Start of Extracted records

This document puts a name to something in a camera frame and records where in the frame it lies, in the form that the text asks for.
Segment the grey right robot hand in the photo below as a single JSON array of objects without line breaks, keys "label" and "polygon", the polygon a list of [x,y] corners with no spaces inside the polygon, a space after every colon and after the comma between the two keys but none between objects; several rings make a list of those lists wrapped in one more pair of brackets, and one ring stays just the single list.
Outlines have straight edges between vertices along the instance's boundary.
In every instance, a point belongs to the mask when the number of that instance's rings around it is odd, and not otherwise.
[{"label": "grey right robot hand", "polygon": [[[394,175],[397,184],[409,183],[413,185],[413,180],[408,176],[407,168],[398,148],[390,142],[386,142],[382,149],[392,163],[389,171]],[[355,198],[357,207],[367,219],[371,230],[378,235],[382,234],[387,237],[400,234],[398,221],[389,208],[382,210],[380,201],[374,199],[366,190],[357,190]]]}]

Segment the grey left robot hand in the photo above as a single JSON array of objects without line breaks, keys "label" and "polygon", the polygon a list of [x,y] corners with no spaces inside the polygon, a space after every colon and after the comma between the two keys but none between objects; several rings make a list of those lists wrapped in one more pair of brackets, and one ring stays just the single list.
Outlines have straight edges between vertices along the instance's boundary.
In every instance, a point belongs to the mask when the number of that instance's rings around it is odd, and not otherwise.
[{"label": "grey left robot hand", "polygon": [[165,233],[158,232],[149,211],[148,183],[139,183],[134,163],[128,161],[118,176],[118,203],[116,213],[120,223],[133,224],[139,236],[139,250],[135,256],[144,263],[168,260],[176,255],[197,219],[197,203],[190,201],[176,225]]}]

End of Extracted records

▸ Your objective: Retype exactly the line with "Segment the grey right" and each line after it until the records end, and include no other line.

▸ Written answer:
Segment the grey right robot hand in the photo below as a single JSON array of objects without line breaks, keys "label" and "polygon", the polygon a list of [x,y] corners with no spaces inside the polygon, a space after every colon and after the comma between the two keys but none between objects; several rings make a list of those lists wrapped in one more pair of brackets, and one ring stays just the single list.
Outlines have straight edges between vertices along the instance's boundary.
In every instance, a point belongs to the mask when the number of that instance's rings around it is odd, and not otherwise.
[{"label": "grey right robot hand", "polygon": [[[394,175],[397,184],[409,183],[413,185],[413,180],[408,176],[407,168],[398,148],[390,142],[386,142],[382,149],[392,163],[389,171]],[[355,198],[357,207],[367,219],[371,230],[378,235],[382,234],[387,237],[400,234],[398,221],[389,208],[382,210],[380,201],[374,199],[366,190],[357,190]]]}]

Segment the grey left robot hand in the photo above as a single JSON array of objects without line breaks, keys "label" and "polygon", the polygon a list of [x,y] corners with no spaces inside the polygon, a space after every colon and after the comma between the two keys but none between objects; several rings make a list of those lists wrapped in one more pair of brackets, and one ring stays just the single list.
Outlines have straight edges between vertices along the instance's boundary.
In every instance, a point belongs to the mask when the number of that instance's rings around it is odd, and not otherwise.
[{"label": "grey left robot hand", "polygon": [[165,233],[158,232],[149,211],[148,183],[139,183],[134,163],[128,161],[118,176],[118,203],[116,213],[120,223],[133,224],[139,236],[139,250],[135,256],[144,263],[168,260],[176,255],[197,219],[197,203],[190,201],[176,225]]}]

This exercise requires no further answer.